_EXERCISE BRIEF_. Write out the data word for word and omit every picture.

_DATA SEGMENT_.
# # #

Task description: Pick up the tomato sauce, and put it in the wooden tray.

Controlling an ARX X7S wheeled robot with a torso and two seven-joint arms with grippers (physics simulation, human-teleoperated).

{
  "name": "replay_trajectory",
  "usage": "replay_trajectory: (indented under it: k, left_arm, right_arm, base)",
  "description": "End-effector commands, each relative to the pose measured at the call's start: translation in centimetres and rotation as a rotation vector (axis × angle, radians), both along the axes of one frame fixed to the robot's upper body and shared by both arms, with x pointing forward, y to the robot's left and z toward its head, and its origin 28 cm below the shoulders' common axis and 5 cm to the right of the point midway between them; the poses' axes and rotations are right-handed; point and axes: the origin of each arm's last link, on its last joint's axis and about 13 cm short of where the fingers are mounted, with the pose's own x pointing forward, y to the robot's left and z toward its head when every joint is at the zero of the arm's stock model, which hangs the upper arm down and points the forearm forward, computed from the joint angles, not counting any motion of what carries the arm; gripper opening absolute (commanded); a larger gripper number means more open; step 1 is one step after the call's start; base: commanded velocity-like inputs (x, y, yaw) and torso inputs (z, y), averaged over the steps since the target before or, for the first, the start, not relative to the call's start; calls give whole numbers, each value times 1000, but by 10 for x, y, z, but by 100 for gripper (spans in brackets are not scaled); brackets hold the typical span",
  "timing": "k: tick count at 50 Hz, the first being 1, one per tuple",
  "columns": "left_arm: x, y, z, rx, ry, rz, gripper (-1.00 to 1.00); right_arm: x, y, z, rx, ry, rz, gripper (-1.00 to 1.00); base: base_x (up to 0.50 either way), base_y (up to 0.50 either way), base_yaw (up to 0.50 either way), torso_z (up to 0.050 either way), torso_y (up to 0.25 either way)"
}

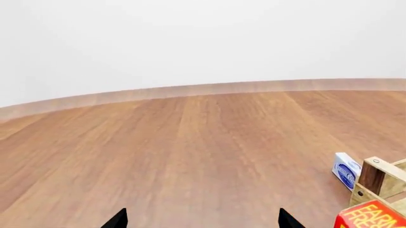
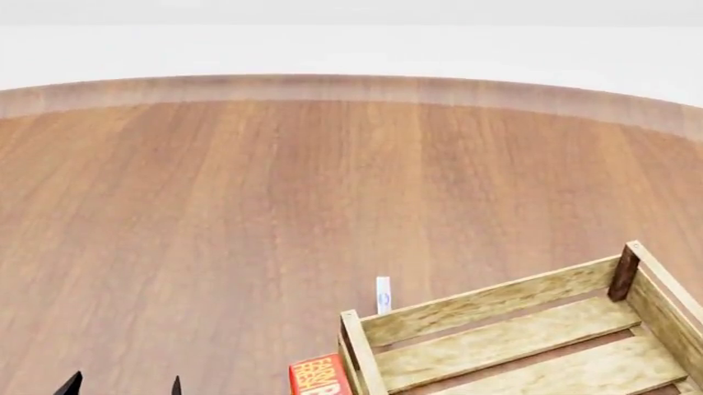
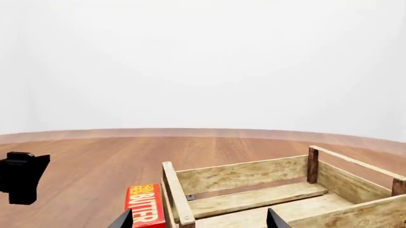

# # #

_YOUR RESPONSE_.
Task description: Pick up the tomato sauce, and put it in the wooden tray.

Controlling an ARX X7S wheeled robot with a torso and two seven-joint arms with grippers (physics simulation, human-teleoperated).

{
  "name": "replay_trajectory",
  "usage": "replay_trajectory: (indented under it: k, left_arm, right_arm, base)",
  "description": "End-effector commands, each relative to the pose measured at the call's start: translation in centimetres and rotation as a rotation vector (axis × angle, radians), both along the axes of one frame fixed to the robot's upper body and shared by both arms, with x pointing forward, y to the robot's left and z toward its head, and its origin 28 cm below the shoulders' common axis and 5 cm to the right of the point midway between them; the poses' axes and rotations are right-handed; point and axes: the origin of each arm's last link, on its last joint's axis and about 13 cm short of where the fingers are mounted, with the pose's own x pointing forward, y to the robot's left and z toward its head when every joint is at the zero of the arm's stock model, which hangs the upper arm down and points the forearm forward, computed from the joint angles, not counting any motion of what carries the arm; gripper opening absolute (commanded); a larger gripper number means more open; step 1 is one step after the call's start; base: commanded velocity-like inputs (x, y, yaw) and torso inputs (z, y), averaged over the steps since the target before or, for the first, the start, not relative to the call's start; calls give whole numbers, each value times 1000, but by 10 for x, y, z, but by 100 for gripper (spans in brackets are not scaled); brackets hold the typical span",
  "timing": "k: tick count at 50 Hz, the first being 1, one per tuple",
  "columns": "left_arm: x, y, z, rx, ry, rz, gripper (-1.00 to 1.00); right_arm: x, y, z, rx, ry, rz, gripper (-1.00 to 1.00); base: base_x (up to 0.50 either way), base_y (up to 0.50 either way), base_yaw (up to 0.50 either way), torso_z (up to 0.050 either way), torso_y (up to 0.25 either way)"
}

The exercise has nothing more to it.